(1) В романе Станислава Лема «Возвращение со звёзд» космонавт Хэл Брег возвращается на Землю спустя всего несколько лет собственного времени — но спустя сто с лишним лет для планеты. За это столетие мир сделал, казалось бы, невозможное: избавил человечество от агрессии, страха, преступлений, порывов разрушения. Но сделал это не просвещением, не воспитанием, не социальными реформами — а хирургически точным вмешательством в психику. «Бетризация» уничтожила способность к агрессии, но вместе с ней — способность к риску и независимому действию. Люди стали постепенно похожи на музейные экспонаты: ухоженные, спокойные, почти идеальные — и совершенно неспособные к новому.
Брег видит мир, который победил опасность ценой собственного будущего. Его ошеломляет то, что жители Земли даже не пытаются мысленно выйти за пределы отлаженного, мягкого, безопасного комфорта. Они не стремятся к звёздам, не ищут смыслов, не преодолевают — они просто живут. И мир, который они создали, кажется герою пугающе мёртвым. Не опасным, не жестоким, не тоталитарным — нет. Он пугает именно своей стерильностью, своей окончательной, почти биологической ненужностью движения вперёд.
И вот здесь возникает главная и пугающая аналогия с реальностью: безопасность, доведённая до абсолютного предела, начинает функционировать как кислородная маска, которую никто уже не может снять. Она становится не защитой, а инструментом управления. И чем дальше система идёт по этому пути, тем сложнее ей остановиться.
Мы видим это не только у Лема. Ещё раньше Евгений Замятин описал в «Мы» мир, где безопасность и порядок доведены до математического идеала: стеклянные дома, прозрачные жизни, регламент как священное писание. Система так тщательно вычищает все вариации человеческого поведения, что любое чувствование уже выглядит преступлением. «Мы» — это не про зло власти, а про её фанатическую веру в собственную обязанность избавить человека от риска быть человеком.
Чуть позже Олдос Хаксли в «О дивный новый мир» показал другую сторону той же медали: общество, которое делает ставку не на запрет и контроль, а на комфорт и удовольствие. Люди дрессированы не страхом, как у Замятина, а наслаждением. Они тоже «защищены» — от боли, тревоги, неудовлетворённости, сомнений. Но вместе с этим — и от свободы. В мире Хаксли люди перестают страдать, но перестают и развиваться, потому что развитие — всегда риск. В результате цивилизация погружается в мягкую, сладкую стагнацию: безопасность становится наркотиком, от которого невозможно отказаться.

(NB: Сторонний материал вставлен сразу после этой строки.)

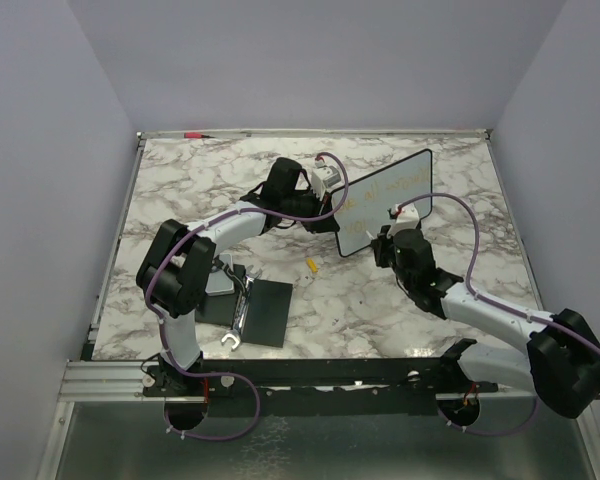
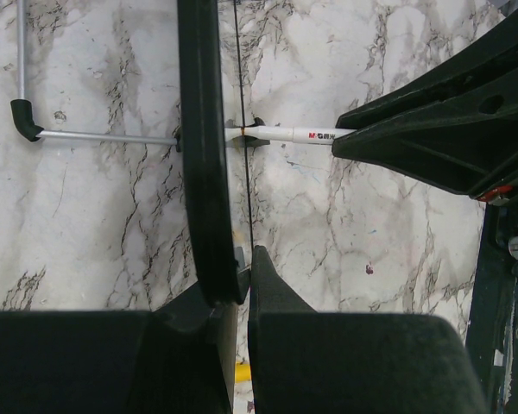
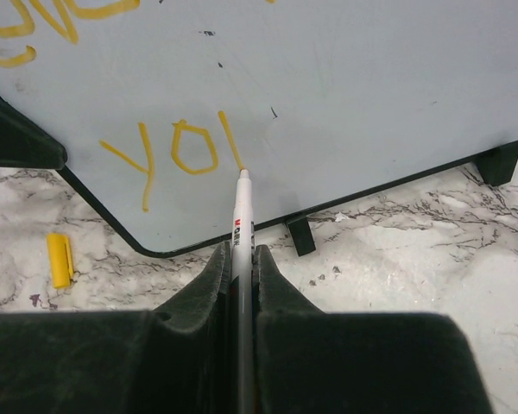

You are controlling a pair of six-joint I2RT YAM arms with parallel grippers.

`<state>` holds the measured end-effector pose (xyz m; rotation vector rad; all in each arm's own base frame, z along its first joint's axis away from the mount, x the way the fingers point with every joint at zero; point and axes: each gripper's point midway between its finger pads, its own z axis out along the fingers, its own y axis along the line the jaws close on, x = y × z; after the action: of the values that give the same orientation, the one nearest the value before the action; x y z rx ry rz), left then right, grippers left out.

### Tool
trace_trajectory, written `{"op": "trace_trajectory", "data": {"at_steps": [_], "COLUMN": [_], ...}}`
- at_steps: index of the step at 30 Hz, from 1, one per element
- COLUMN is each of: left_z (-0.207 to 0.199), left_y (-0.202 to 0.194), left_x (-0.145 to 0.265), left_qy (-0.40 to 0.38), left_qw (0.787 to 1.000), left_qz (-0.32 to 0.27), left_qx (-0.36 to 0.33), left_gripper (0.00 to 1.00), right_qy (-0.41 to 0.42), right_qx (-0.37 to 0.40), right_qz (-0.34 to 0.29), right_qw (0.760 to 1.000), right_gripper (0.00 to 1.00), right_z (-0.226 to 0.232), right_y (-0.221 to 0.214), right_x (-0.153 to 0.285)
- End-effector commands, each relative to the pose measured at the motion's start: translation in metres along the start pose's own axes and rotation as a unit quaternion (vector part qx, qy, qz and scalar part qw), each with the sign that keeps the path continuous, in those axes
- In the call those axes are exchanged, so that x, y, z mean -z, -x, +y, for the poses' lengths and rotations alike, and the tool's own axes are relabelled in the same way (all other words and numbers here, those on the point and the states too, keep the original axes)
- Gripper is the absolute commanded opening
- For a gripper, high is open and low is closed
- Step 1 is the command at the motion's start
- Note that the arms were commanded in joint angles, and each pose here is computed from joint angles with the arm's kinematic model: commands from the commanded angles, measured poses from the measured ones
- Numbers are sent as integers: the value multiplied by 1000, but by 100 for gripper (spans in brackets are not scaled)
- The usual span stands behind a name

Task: Write a sentence on the whiteboard

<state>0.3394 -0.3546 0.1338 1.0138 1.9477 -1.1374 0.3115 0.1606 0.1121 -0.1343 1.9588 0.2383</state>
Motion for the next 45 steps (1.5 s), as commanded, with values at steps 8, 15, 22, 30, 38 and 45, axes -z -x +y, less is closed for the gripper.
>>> {"op": "trace_trajectory", "data": {"at_steps": [8,15,22,30,38,45], "left_z": [-10,-10,-10,-11,-10,-10], "left_y": [3,4,4,5,5,4], "left_x": [0,0,1,1,1,1], "left_qy": [-15,-15,-15,-15,-15,-15], "left_qw": [1000,1000,1000,1000,1000,1000], "left_qz": [3,2,2,1,0,1], "left_qx": [-14,-15,-15,-15,-16,-16], "left_gripper": [0,0,0,0,0,0], "right_qy": [-49,-47,-38,-41,-48,-57], "right_qx": [4,9,9,12,6,0], "right_qz": [-16,-40,-57,-45,-5,15], "right_qw": [999,998,998,998,999,998], "right_gripper": [1,1,1,1,1,1], "right_z": [-14,-10,-5,-7,-12,-17], "right_y": [16,39,56,46,14,-5], "right_x": [-7,-7,-5,-8,-11,-9]}}
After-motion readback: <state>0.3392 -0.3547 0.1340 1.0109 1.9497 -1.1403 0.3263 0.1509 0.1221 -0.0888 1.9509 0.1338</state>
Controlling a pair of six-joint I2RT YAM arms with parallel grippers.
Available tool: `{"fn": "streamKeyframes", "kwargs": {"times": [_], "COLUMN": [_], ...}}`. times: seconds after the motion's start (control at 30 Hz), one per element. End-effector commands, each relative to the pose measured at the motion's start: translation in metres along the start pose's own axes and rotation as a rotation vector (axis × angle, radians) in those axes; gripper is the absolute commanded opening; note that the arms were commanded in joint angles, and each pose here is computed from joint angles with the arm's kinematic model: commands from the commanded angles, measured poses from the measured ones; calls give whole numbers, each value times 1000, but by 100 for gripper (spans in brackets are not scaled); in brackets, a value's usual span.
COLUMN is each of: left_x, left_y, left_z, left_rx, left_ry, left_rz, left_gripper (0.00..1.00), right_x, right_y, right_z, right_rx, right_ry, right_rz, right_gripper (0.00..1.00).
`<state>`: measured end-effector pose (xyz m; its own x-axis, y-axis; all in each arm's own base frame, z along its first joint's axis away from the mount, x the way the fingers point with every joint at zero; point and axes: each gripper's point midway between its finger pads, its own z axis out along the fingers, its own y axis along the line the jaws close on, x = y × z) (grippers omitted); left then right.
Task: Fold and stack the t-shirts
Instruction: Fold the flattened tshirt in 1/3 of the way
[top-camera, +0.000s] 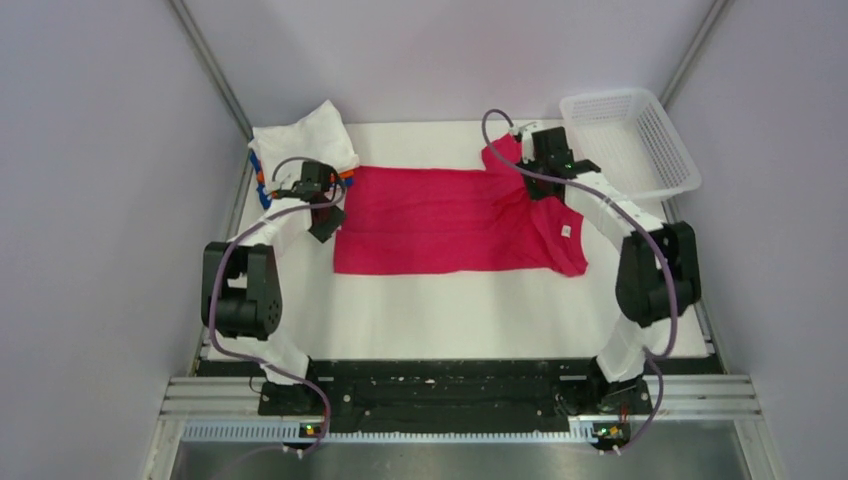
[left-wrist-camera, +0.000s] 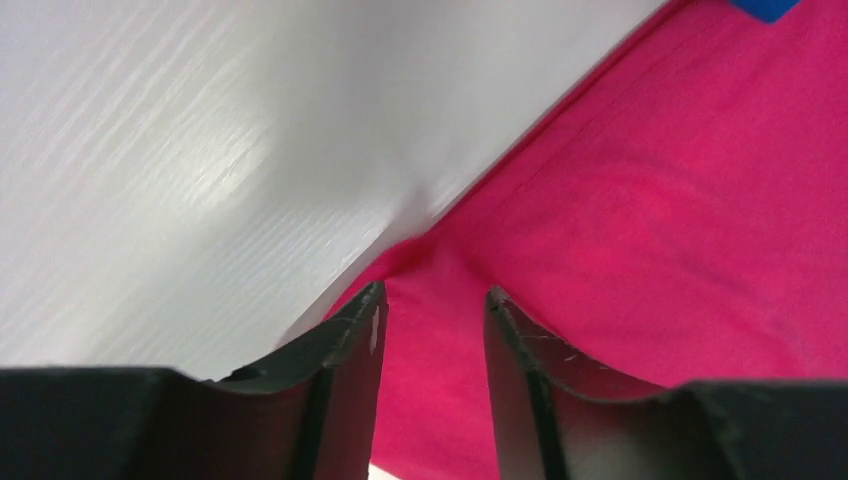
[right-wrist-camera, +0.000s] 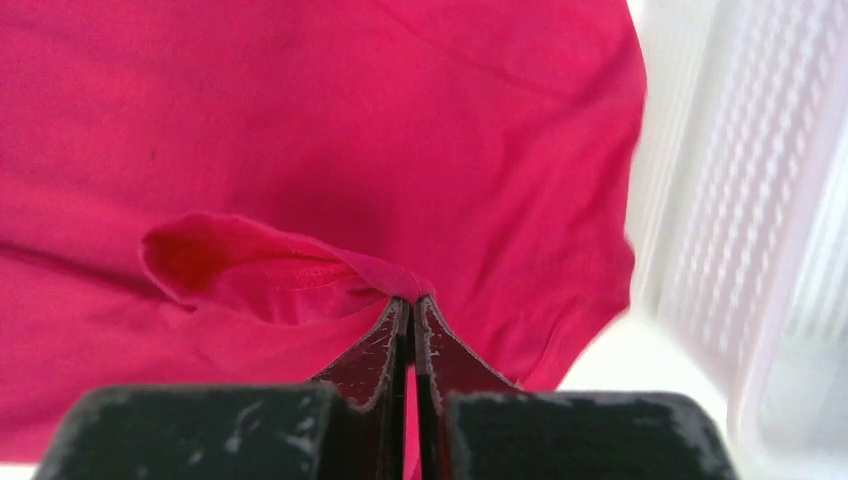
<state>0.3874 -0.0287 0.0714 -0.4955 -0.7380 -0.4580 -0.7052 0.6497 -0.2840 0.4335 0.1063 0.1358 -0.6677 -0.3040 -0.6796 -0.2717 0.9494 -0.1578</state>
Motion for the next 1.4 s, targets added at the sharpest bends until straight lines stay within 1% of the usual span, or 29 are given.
{"fn": "streamKeyframes", "kwargs": {"times": [0.0, 0.07, 0.1, 0.13, 0.17, 0.2, 0.23, 0.3, 0.33, 0.43, 0.47, 0.53, 0.6, 0.63, 0.67, 0.83, 1.0, 1.17, 1.23, 1.3, 1.37], "left_x": [-37, -45, -48, -48, -48, -47, -43, -34, -27, -3, 6, 24, 37, 39, 42, 43, 33, 24, 21, 17, 14], "left_y": [-23, -26, -29, -30, -32, -33, -33, -36, -38, -50, -56, -65, -71, -71, -72, -68, -51, -21, -11, -5, 0], "left_z": [4, -2, -7, -10, -14, -17, -18, -22, -22, -25, -25, -24, -21, -17, -13, 14, 39, 48, 48, 45, 41], "left_rx": [17, 6, 12, 19, 35, 48, 61, 105, 124, 199, 233, 291, 334, 337, 338, 297, 238, 166, 145, 130, 116], "left_ry": [-79, -76, -80, -80, -77, -72, -62, -26, 0, 61, 81, 129, 179, 186, 190, 187, 192, 182, 170, 152, 139], "left_rz": [-2, 10, 12, 19, 24, 26, 30, 50, 63, 114, 131, 157, 167, 166, 165, 159, 90, 45, 38, 38, 42], "left_gripper": [52, 55, 56, 62, 67, 69, 72, 79, 88, 94, 98, 99, 99, 99, 99, 99, 99, 99, 99, 99, 99], "right_x": [-54, -78, -89, -94, -95, -94, -91, -86, -78, -43, -30, -4, 16, 26, 34, 76, 101, 121, 127, 127, 122], "right_y": [-13, -29, -33, -33, -31, -27, -23, -15, -12, 10, 19, 44, 66, 71, 71, 48, 9, -15, -26, -37, -41], "right_z": [44, 59, 58, 57, 55, 51, 45, 24, 16, -3, -7, -10, -13, -12, -9, 11, 23, 33, 34, 30, 25], "right_rx": [-1, 86, 110, 115, 115, 108, 102, 117, 121, 48, 10, -106, -218, -237, -230, -76, 70, 134, 185, 242, 262], "right_ry": [-89, -96, -111, -117, -123, -132, -142, -180, -183, -149, -133, -99, -58, -34, -15, 119, 179, 219, 225, 218, 197], "right_rz": [-287, -293, -279, -264, -240, -215, -195, -118, -67, 152, 212, 294, 328, 335, 340, 361, 437, 494, 503, 498, 497], "right_gripper": [6, 32, 36, 47, 63, 71, 85, 98, 99, 99, 99, 99, 99, 99, 99, 99, 99, 99, 99, 99, 99]}}
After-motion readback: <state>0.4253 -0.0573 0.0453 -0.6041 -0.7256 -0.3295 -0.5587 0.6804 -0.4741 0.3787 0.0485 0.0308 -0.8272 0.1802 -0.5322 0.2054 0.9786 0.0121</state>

Три книги — Лема, Замятина и Хаксли — показывают один и тот же парадокс: безопасность, ставшая абсолютом, уничтожает то, что делает общество живым.
Этот фантастический парадокс — отражение очень реального процесса. Когда государство начинает выстраивать всю систему вокруг идеи защиты — будь то защита от внешних врагов, преступности, хаоса, кризиса или неопределённости — оно постепенно вытесняет из общественной жизни альтернативные ценности. Сначала — свободу. Потом — разнообразие. Затем — риск, эксперименты, конкуренцию идей. А вслед за этим исчезают творчество, критическая мысль, технологический рывок, социальная мобильность.
История знает десятки таких случаев.
В позднем Советском Союзе безопасность (прежде всего идеологическая) стала самоцелью. Система пыталась обезопасить себя от «девиаций», новых идей, неподконтрольных инициатив, и постепенно перестала производить будущее. Страна продолжала жить, но развитие замерло, пока следующий толчок не разрушил хрупкий каркас.
В Северной Корее безопасность власти стала абсолютом — и страна оказалась законсервирована в состоянии вечной мобилизации, в котором любое изменение воспринимается как угроза самому существованию государства.
В Иране после 1979 года ставка на безопасность революции и сохранение идеологической чистоты постепенно превратила систему в механизм тотальной самозащиты, где развитие постоянно натыкается на стену догм.